We pretty much all have guns in here as part of our preps..Im always buying and selling..Im looking at a Rocky Point Guns AR ..but I dont know anything about them...anyone one here own one or know anything about them ?..just trying to find out if they have any problems or something before I make up my mind on getting one


----------



## *Andi (Nov 8, 2009)

Talking about guns in relation to hunting is ok, but, talking about guns for the sake of talking about guns needs to be done on our sister site. Just a reminder ... 

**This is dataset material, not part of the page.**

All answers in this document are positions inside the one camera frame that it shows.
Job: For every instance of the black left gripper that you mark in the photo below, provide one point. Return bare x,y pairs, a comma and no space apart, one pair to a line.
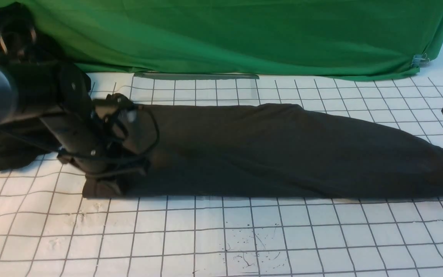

Bummer, I know ... but rules are rules.

Thanks


----------



## *Andi (Nov 8, 2009)

oops:

Link didn't post ... :gaah: ... here we go ... sister site

http://www.firearmstalk.com/forums/


----------



## TwoHoot (Feb 17, 2011)

I didn't know about the "sister site" for gun talk. I do think it is a good idea since gun talk often gets bogged down in details and personal preference.

I am new here and haven't found "Home" or "About" pages that tell me the rules or who runs and sponsors the site. The absence of advertising indicates someone is donating quite a bit of time and a t least a little money.

Can someone point me in the right direction to know the Who, What and Why of this forum?

Cordially,
TwoHoot


----------



## nj_m715 (Oct 31, 2008)

I never fired one of those, but I have fired a few different Colts and Rock Rivers. Both where good. The Colt felt a little, I don't know, "tighter" but the RR was much more affordable and grouped just as well. For the money, I'd get a RR and extra ammo over the Colt. If you have ever fired a Scattergun and a plain jane 870 or driven a new car compared to one with 200,000 miles, then you know what I mean by tighter. Then both get the job done, but one feels smoother getting there.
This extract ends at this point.